- From: Norm Tovey-Walsh <norm@saxonica.com>
- Date: Thu, 16 Dec 2021 11:07:44 +0000
- To: Dave Pawson <dave.pawson@gmail.com>
- Cc: public-ixml@w3.org
- Message-ID: <m2mtl07pzv.fsf@saxonica.com>
> I'm confused. To my thinking "a"*"#" would match any number of 'a' > characters followed by one hash character. > > To me, a#a a#a#a appears wrong. Is zero or more 'left associative' if > that's the right expression? How does the a# repetition match? > > Same applies to the zero or one example. That took me a while to get my head around too. I think it’s just part of the definition of repeat0 and repeat1. Note that these are different: a*"#" and a*,"#" The former can be distinguished as “factor * sep” and has the semantics that the spec describes for repeat0. The latter is “a*” followed by “#”. Later, “hints for implementors” observes that a*"#" can be rewritten.
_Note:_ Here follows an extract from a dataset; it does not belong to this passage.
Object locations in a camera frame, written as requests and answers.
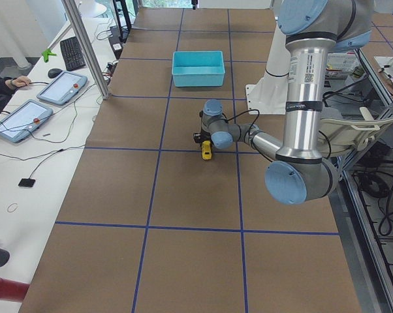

For example: X: a*"#" . can be rewritten as X: Y . -Y: a+"#" ; . which can be further rewritten as X: Y . -Y: Z ; . -Z: a, ("#", a)* And on we go: X: Y . -Y: Z ; . -Z: a, A . -A: "#", a, A ; . I find “the alternative that matches nothing” in the grammar quite hard to read. I almost wish we had a special symbol for it, like ∅. Then we’d have: X: Y . -Y: Z ; ∅ . -Z: a, A . -A: "#", a, A ; ∅ . Unless I’ve got something wrong along the way, of course. All of this has turned out to be an interesting challenge for me to implement because I don’t think the PEP parser can be made to accept “nothing” as an alternative. Instead, I think (I think!) I’ve modified it so that it understands an optional terminal or nonterminal. So I’ll end up rewriting it something like this: X: Y . -Y: Z? . -Z: a, A . -A: ("#", a, A)? . Where the optionality is addressed in the parser when candidate edges are selected. But now we’re into about four levels of manual rewriting so I make no claims of correctness! Be seeing you, norm -- Norm Tovey-Walsh Saxonica
Received on Thursday, 16 December 2021 11:23:34 UTC